== TASK OBJECTIVE ==
What is the number of lines in the entries that include the word "xmlns"? Respond with the number only.
AVAILABLE RECORDS Start Marker
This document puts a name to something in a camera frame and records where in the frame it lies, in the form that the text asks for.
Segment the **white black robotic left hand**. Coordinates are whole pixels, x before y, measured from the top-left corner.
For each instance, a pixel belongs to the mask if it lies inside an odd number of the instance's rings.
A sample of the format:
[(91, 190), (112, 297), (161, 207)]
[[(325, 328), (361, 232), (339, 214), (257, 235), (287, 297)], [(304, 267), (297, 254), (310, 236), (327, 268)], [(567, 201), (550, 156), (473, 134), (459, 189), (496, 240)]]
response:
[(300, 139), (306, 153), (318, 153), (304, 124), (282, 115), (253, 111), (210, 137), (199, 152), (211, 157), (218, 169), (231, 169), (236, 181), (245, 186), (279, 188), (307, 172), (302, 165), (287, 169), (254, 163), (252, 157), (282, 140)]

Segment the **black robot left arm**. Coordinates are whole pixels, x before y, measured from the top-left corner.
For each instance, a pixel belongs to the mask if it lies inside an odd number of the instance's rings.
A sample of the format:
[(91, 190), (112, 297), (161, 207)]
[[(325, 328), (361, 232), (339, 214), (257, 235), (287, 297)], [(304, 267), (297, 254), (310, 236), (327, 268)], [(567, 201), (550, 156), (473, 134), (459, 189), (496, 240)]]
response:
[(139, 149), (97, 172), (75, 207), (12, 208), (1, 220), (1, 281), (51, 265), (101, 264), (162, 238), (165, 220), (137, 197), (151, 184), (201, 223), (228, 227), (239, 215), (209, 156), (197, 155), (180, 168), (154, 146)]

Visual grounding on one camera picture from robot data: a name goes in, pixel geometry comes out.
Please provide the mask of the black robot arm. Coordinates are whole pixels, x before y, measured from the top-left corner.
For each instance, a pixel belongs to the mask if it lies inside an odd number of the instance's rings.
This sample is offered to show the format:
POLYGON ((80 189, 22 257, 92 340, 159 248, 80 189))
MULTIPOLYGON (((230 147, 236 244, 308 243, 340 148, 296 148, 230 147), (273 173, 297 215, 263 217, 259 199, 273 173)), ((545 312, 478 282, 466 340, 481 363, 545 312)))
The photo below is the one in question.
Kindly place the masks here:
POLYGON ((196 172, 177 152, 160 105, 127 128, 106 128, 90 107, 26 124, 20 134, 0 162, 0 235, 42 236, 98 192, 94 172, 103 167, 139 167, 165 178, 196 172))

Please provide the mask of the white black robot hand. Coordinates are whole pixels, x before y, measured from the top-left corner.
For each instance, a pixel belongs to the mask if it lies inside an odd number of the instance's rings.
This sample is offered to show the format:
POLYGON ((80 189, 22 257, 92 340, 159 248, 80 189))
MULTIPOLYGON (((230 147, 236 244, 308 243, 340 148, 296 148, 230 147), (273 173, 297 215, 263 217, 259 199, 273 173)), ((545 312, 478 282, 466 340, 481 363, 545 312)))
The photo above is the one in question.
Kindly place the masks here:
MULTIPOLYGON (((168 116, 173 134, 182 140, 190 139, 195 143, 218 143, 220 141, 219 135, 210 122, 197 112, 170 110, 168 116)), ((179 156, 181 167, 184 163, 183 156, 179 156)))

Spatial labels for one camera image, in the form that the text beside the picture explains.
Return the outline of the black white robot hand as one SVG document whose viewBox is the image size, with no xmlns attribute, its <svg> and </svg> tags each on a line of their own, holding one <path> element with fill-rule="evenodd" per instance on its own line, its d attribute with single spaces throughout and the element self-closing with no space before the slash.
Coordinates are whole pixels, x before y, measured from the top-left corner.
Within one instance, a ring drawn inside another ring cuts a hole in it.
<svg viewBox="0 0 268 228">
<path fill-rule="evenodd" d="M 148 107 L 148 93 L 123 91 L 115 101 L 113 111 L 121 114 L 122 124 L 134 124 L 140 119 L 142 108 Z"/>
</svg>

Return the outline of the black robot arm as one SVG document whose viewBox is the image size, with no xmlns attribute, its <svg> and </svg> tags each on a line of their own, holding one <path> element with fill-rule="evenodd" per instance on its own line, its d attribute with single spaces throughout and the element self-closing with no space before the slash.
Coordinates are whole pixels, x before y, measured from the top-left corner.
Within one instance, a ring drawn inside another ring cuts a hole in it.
AVAILABLE RECORDS End Marker
== SOLUTION FOR THIS EXERCISE ==
2